**TASK TO CARRY OUT:** Beginning at the line containing "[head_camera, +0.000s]", repeat each line below exactly up to and including the line containing "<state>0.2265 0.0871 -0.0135". Do not repeat the pictures.

**Collected data entries:**
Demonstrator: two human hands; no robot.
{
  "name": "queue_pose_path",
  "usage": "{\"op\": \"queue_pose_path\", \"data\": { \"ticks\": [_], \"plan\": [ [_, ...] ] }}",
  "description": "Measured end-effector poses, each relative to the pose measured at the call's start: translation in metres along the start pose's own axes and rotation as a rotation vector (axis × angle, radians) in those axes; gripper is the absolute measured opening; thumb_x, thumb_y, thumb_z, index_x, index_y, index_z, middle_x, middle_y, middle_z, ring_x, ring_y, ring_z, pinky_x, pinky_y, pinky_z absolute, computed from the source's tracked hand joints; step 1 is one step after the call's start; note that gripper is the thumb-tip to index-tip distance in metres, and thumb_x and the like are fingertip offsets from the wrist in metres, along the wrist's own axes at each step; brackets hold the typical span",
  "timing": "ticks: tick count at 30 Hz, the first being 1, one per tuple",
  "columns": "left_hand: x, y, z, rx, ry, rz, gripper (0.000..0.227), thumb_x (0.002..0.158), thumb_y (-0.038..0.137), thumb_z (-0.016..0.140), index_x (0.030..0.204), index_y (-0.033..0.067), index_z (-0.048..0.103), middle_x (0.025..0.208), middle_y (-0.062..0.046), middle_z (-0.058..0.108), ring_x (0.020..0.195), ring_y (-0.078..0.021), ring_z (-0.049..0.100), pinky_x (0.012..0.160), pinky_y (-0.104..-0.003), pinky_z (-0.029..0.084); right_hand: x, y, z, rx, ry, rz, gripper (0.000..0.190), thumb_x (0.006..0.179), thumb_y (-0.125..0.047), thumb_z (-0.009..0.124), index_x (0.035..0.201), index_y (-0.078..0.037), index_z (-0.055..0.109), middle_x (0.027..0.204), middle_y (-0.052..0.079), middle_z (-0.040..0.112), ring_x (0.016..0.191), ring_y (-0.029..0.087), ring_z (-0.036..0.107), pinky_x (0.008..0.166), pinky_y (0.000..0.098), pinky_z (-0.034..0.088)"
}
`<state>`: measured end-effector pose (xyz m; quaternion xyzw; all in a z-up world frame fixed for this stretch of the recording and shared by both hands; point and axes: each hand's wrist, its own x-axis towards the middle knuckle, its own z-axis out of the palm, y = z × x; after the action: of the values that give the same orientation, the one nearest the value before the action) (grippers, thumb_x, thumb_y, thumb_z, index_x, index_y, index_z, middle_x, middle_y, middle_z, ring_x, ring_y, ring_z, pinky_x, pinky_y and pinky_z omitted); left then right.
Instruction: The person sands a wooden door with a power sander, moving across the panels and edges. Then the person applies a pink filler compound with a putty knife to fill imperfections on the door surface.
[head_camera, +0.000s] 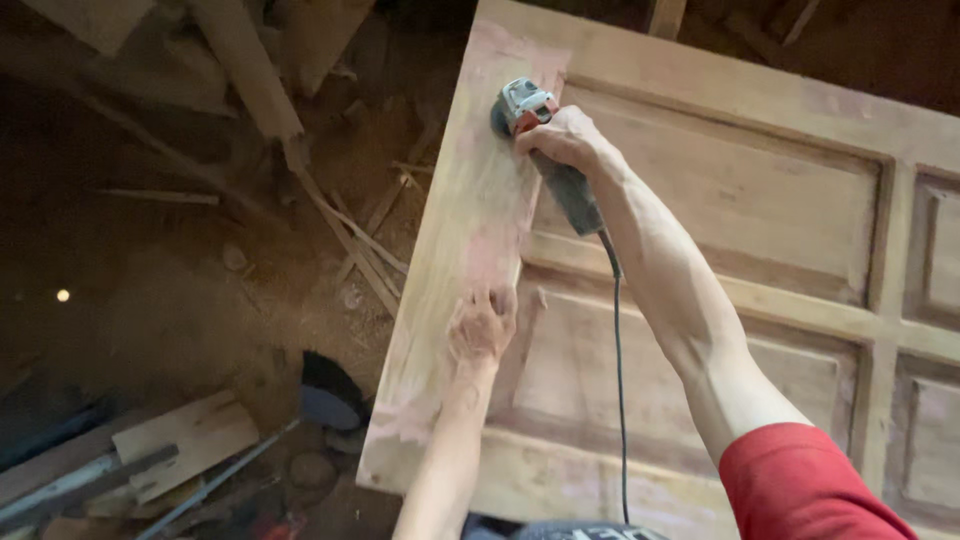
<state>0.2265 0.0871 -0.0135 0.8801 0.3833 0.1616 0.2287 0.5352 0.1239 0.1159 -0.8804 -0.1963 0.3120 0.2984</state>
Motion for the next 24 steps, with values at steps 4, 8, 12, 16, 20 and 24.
{"op": "queue_pose_path", "data": {
  "ticks": [4, 8, 12, 16, 20, 24],
  "plan": [
    [0.003, 0.007, -0.005, -0.004, 0.024, -0.039, 0.035, 0.089, 0.051, 0.069, 0.085, 0.0173, 0.063, 0.071, -0.007, 0.069, 0.067, -0.0328, 0.069, 0.056, -0.049, 0.055, 0.065, 0.004, -0.026, 0.101, 0.077, -0.060, 0.035, 0.059, -0.028, 0.087, 0.088, -0.011, 0.076, 0.089, 0.001, 0.073, 0.080, 0.013, 0.066, 0.071, 0.0289, 0.055],
    [0.008, 0.013, -0.014, -0.034, 0.051, -0.043, 0.037, 0.089, 0.051, 0.071, 0.079, 0.0176, 0.059, 0.065, -0.003, 0.067, 0.065, -0.0292, 0.068, 0.057, -0.046, 0.055, 0.102, 0.019, -0.060, 0.103, 0.121, 0.047, 0.029, 0.062, -0.026, 0.089, 0.083, -0.010, 0.076, 0.088, 0.000, 0.071, 0.080, 0.012, 0.064, 0.071, 0.0290, 0.053],
    [0.011, 0.016, -0.017, 0.047, 0.102, -0.005, 0.036, 0.087, 0.049, 0.073, 0.081, 0.0171, 0.059, 0.070, -0.005, 0.065, 0.064, -0.0287, 0.067, 0.054, -0.043, 0.054, 0.101, 0.044, -0.087, 0.151, 0.168, 0.091, 0.029, 0.063, -0.026, 0.089, 0.084, -0.012, 0.074, 0.087, -0.003, 0.070, 0.078, 0.012, 0.064, 0.068, 0.0302, 0.051],
    [0.012, 0.020, -0.018, 0.072, 0.102, 0.017, 0.035, 0.089, 0.048, 0.072, 0.083, 0.0160, 0.057, 0.074, -0.005, 0.063, 0.065, -0.0281, 0.066, 0.055, -0.042, 0.054, 0.091, 0.051, -0.102, 0.252, 0.165, 0.074, 0.024, 0.065, -0.024, 0.085, 0.084, -0.014, 0.073, 0.086, -0.003, 0.069, 0.077, 0.011, 0.063, 0.067, 0.0299, 0.050],
    [0.014, 0.022, -0.020, 0.103, 0.103, 0.036, 0.036, 0.091, 0.047, 0.071, 0.082, 0.0161, 0.055, 0.072, -0.006, 0.063, 0.063, -0.0281, 0.066, 0.054, -0.043, 0.054, 0.100, 0.035, -0.079, 0.216, 0.176, -0.016, 0.023, 0.062, -0.022, 0.087, 0.082, -0.016, 0.076, 0.086, -0.006, 0.070, 0.079, 0.008, 0.063, 0.070, 0.0259, 0.050],
    [0.011, 0.026, -0.017, 0.195, 0.127, -0.015, 0.037, 0.088, 0.050, 0.071, 0.079, 0.0181, 0.055, 0.061, -0.009, 0.062, 0.056, -0.0316, 0.065, 0.047, -0.045, 0.053, 0.116, 0.012, -0.046, 0.315, 0.075, -0.081, 0.025, 0.063, -0.018, 0.085, 0.083, -0.010, 0.072, 0.087, -0.005, 0.070, 0.082, 0.009, 0.065, 0.071, 0.0277, 0.051]
  ]
}}
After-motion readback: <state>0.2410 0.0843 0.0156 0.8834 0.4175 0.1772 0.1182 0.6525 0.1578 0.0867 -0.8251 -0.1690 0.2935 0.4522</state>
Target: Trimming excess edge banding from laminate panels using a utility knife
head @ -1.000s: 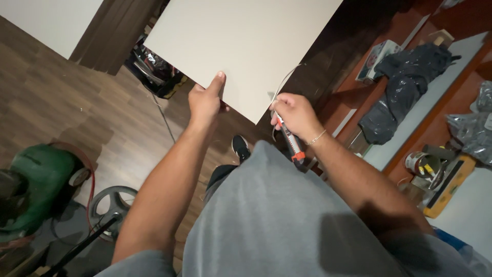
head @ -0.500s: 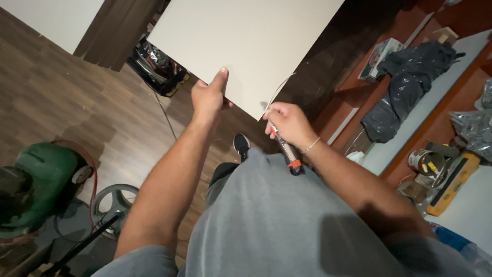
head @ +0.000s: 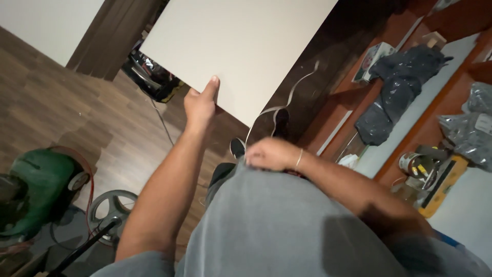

**ANSWER FOR THIS EXERCISE:**
[head_camera, +0.000s] 
<state>0.2265 0.0871 -0.0135 0.8801 0.3833 0.1616 0.2287 0.5352 0.1239 0.1159 -0.8804 -0.1963 0.3120 0.2984</state>

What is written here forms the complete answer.